Фома Фомич всегда разговаривал в таком тоне с «умным русским мужичком».*
— Отец ты наш… — подхватил другой мужичок, — ведь мы люди темные. Может, ты майор, аль полковник, аль само ваше сиятельство, — как и величать-то тебя не ведаем.
— Пехтерь*! — повторил Фома Фомич, однако ж смягчился. — Жалованье жалованью розь, посконная ты голова! Другой и в генеральском чине, да ничего не получает, — значит, не за что: пользы царю не приносит. А я вот двадцать тысяч получал, когда у министра служил, да и тех не брал, потому я из чести служил, свой был достаток. Я жалованье свое на государственное просвещение да на погорелых жителей Казани пожертвовал.
— Вишь ты!
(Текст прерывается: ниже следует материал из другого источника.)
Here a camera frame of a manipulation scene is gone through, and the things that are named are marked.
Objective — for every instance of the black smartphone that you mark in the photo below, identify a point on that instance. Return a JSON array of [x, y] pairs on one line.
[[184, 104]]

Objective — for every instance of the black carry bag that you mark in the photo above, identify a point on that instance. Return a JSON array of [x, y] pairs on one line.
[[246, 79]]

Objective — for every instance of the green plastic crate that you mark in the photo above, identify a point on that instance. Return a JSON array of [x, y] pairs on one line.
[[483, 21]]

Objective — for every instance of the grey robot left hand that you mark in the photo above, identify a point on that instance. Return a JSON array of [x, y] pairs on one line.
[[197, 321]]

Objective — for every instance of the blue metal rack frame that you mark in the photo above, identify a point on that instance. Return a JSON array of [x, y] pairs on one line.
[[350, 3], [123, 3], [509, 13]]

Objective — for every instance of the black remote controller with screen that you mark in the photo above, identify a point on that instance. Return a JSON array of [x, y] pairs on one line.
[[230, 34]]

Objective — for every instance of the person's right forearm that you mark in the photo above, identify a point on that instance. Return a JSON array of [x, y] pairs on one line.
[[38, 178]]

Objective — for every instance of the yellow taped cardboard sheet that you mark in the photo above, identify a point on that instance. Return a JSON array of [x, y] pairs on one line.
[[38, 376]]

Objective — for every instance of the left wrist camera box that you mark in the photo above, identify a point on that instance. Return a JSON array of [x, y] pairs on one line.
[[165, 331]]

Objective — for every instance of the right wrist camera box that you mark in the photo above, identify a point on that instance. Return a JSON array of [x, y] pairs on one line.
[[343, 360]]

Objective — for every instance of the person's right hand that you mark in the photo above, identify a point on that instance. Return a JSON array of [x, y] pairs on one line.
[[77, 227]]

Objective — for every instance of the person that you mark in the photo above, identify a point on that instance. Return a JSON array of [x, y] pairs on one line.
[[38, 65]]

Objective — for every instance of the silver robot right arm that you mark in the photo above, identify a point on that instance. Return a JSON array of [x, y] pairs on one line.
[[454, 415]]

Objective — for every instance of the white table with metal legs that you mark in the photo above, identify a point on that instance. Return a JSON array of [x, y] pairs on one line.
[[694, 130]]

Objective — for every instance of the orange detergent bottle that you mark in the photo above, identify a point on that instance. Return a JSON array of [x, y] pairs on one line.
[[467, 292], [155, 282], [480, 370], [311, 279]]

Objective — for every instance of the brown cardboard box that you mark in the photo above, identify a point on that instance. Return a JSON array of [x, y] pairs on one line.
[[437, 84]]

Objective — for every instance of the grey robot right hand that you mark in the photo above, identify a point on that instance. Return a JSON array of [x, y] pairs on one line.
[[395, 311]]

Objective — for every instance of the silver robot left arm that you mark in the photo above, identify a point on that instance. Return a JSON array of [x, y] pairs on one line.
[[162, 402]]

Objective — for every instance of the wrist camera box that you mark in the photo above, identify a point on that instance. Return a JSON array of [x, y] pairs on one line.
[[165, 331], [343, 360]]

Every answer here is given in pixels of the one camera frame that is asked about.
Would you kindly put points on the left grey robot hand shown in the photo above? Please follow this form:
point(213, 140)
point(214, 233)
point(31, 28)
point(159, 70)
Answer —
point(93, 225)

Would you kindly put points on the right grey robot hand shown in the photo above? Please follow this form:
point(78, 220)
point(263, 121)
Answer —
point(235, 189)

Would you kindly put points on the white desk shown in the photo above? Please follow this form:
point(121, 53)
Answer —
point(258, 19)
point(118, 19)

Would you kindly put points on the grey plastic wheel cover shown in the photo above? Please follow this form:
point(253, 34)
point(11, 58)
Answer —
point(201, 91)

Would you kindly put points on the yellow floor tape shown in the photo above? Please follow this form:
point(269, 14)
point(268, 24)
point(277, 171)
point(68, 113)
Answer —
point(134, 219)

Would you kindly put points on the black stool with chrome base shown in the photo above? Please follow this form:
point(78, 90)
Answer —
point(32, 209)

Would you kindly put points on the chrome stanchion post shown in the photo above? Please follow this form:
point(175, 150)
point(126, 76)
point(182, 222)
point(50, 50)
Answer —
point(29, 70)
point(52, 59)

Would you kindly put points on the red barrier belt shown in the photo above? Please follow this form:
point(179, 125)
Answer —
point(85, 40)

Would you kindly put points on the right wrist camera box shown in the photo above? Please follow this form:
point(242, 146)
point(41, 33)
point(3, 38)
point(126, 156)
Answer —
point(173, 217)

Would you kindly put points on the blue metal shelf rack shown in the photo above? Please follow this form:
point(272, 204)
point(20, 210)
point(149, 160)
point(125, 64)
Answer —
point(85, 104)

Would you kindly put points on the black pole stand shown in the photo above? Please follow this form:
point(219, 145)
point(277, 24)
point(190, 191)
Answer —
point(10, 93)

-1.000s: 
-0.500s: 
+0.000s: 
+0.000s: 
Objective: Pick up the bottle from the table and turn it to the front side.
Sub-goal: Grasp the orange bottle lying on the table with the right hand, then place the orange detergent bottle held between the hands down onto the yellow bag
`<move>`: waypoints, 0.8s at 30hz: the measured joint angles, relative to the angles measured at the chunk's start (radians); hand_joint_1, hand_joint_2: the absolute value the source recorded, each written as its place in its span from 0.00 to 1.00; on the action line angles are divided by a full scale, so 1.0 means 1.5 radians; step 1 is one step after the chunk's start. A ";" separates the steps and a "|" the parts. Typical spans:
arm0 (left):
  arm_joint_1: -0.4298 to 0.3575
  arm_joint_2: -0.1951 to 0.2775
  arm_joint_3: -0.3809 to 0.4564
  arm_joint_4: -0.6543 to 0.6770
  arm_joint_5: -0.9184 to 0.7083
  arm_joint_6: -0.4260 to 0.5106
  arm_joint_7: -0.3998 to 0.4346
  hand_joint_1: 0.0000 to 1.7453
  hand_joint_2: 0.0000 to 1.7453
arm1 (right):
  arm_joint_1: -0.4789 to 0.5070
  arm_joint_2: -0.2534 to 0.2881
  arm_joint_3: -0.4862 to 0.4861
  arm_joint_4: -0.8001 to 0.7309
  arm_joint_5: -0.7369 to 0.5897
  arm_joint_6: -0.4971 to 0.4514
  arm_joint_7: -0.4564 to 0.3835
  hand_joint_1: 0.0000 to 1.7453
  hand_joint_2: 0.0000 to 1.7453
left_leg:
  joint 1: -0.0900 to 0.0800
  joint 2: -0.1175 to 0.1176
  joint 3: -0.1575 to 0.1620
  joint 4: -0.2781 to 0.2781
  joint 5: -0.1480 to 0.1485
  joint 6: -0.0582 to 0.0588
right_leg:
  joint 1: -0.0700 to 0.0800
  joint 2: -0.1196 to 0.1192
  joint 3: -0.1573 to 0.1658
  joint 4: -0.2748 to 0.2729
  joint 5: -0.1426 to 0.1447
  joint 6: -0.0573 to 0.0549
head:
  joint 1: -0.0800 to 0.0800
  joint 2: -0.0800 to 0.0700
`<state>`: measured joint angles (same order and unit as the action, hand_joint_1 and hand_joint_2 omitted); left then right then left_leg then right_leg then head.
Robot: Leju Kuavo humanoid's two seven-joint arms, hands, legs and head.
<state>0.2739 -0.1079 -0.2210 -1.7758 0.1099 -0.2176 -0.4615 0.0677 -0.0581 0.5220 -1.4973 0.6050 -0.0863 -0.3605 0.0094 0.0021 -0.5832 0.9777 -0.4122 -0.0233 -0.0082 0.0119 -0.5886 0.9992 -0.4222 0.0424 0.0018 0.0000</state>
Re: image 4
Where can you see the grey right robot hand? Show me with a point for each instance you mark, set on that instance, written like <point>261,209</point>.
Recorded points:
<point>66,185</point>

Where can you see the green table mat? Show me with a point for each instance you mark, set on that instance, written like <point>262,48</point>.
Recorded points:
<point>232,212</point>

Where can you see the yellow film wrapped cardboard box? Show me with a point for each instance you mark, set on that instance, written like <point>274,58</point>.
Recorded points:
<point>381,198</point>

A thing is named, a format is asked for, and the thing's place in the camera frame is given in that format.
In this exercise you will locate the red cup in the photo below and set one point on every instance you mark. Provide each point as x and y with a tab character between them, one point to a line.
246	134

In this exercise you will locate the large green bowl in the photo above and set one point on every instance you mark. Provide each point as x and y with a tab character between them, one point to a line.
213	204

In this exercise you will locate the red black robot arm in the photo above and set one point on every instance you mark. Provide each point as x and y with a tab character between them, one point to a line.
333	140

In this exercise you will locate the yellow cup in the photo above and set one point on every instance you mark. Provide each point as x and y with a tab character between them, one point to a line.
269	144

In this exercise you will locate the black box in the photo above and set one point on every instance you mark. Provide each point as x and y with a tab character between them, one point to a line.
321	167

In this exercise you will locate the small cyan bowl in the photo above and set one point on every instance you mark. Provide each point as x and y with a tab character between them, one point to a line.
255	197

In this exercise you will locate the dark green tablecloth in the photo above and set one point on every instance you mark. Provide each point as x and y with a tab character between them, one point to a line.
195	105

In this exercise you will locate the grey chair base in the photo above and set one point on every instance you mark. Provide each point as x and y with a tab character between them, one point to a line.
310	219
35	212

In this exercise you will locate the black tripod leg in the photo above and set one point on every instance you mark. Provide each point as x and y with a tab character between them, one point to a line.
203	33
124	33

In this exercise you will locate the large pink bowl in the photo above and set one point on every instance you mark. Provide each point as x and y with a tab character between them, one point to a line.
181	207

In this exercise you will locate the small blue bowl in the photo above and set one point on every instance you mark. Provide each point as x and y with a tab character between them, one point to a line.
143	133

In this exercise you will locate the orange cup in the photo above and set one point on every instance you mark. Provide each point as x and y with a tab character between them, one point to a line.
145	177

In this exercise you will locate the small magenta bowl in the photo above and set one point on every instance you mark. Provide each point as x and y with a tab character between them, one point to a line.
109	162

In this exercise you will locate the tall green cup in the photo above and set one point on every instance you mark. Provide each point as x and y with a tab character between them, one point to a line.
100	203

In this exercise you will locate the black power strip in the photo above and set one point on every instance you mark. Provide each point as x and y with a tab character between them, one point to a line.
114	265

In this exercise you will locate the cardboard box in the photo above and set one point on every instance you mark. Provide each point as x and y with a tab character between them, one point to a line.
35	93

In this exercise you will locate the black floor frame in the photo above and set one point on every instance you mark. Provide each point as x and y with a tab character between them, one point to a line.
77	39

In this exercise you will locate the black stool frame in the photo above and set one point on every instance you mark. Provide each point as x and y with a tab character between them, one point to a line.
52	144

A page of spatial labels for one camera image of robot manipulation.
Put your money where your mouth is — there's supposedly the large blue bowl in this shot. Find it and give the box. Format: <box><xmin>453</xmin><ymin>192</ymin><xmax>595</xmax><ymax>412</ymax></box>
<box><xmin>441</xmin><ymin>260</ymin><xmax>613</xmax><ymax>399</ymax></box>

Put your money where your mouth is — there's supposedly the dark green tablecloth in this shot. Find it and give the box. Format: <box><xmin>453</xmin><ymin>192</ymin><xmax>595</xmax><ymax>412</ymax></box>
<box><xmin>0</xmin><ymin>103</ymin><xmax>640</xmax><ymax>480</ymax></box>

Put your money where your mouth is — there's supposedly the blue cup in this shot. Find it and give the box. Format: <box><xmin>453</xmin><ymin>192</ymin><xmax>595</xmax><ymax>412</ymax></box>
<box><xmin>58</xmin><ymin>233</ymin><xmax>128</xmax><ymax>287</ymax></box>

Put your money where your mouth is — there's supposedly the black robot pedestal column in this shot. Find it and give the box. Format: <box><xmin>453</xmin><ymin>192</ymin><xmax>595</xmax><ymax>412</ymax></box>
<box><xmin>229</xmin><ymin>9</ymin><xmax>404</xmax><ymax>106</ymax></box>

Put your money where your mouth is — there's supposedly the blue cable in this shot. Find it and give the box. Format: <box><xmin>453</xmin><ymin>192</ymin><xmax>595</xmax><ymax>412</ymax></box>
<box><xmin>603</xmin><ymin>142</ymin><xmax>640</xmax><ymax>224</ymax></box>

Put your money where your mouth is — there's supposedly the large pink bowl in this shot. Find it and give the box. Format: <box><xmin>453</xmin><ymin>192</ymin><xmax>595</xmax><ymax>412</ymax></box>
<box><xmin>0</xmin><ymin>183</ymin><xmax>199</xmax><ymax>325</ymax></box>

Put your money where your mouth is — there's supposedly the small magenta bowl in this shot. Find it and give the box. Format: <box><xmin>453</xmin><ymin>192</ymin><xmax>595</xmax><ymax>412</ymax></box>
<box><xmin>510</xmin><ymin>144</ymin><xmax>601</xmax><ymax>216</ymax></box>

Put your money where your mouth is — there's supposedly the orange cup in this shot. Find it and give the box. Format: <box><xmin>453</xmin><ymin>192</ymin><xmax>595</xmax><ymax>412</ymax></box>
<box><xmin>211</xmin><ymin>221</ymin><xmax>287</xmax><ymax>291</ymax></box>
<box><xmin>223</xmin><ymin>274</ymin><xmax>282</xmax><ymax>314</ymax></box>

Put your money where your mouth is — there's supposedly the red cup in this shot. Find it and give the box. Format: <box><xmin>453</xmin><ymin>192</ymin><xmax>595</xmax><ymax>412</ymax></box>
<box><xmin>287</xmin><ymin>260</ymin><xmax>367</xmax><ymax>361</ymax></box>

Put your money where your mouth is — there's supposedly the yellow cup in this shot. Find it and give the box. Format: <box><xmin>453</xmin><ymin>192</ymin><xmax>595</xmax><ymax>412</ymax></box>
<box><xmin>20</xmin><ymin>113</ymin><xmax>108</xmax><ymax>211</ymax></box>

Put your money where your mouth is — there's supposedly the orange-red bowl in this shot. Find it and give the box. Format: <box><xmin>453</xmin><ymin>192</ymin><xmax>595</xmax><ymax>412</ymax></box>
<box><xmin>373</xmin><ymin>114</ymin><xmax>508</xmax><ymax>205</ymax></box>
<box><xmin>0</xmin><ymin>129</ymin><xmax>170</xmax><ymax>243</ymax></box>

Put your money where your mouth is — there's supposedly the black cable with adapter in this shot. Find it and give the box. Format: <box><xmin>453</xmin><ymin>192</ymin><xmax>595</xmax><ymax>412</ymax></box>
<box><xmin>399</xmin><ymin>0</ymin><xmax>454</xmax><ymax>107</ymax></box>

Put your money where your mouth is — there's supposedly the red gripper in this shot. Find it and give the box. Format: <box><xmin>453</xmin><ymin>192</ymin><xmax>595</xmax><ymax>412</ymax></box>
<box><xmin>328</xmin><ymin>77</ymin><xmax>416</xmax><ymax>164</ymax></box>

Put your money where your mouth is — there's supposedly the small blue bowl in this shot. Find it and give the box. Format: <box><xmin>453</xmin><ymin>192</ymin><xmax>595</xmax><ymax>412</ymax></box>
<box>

Так это ты Казань-то обстроил, батюшка? — продолжал удивленный мужик.
Мужики вообще дивились на Фому Фомича.
— Ну да, и моя там есть доля, — отвечал Фома, как бы нехотя, как будто сам на себя досадуя, что удостоил такого человека таким разговором.
С дядей разговоры были другого рода.
— Прежде кто вы были? — говорит, например, Фома, развалясь после сытного обеда в покойном кресле, причем слуга, стоя за креслом, должен был отмахивать от него свежей липовой веткой мух*. — На кого похожи вы были до меня? А теперь я заронил в вас искру того небесного огня, который горит теперь в душе вашей. Заронил ли я в вас искру небесного огня или нет? Отвечайте: заронил я в вас искру иль нет?
Фома Фомич, по правде, и сам не знал, зачем сделал такой вопрос. Но молчание и смущение дяди тотчас же его раззадорили. Он, прежде терпеливый и забитый, теперь вспыхивал как порох при каждом малейшем противоречии. Молчание дяди показалось ему обидным, и он уже теперь настаивал на ответе.
— Отвечайте же: горит в вас искра или нет? Дядя мнется, жмется и не знает, что предпринять.
— Позвольте вам заметить, что я жду, — замечает Фома обидчивым голосом.
— Mais répondez donc,[3] Егорушка! — подхватывает генеральша, пожимая плечами.
— Я спрашиваю: горит ли в вас эта искра иль нет? — снисходительно повторяет Фома, взяв конфетку из бонбоньерки, которая всегда ставится перед ним на столе. Это уж распоряжение генеральши.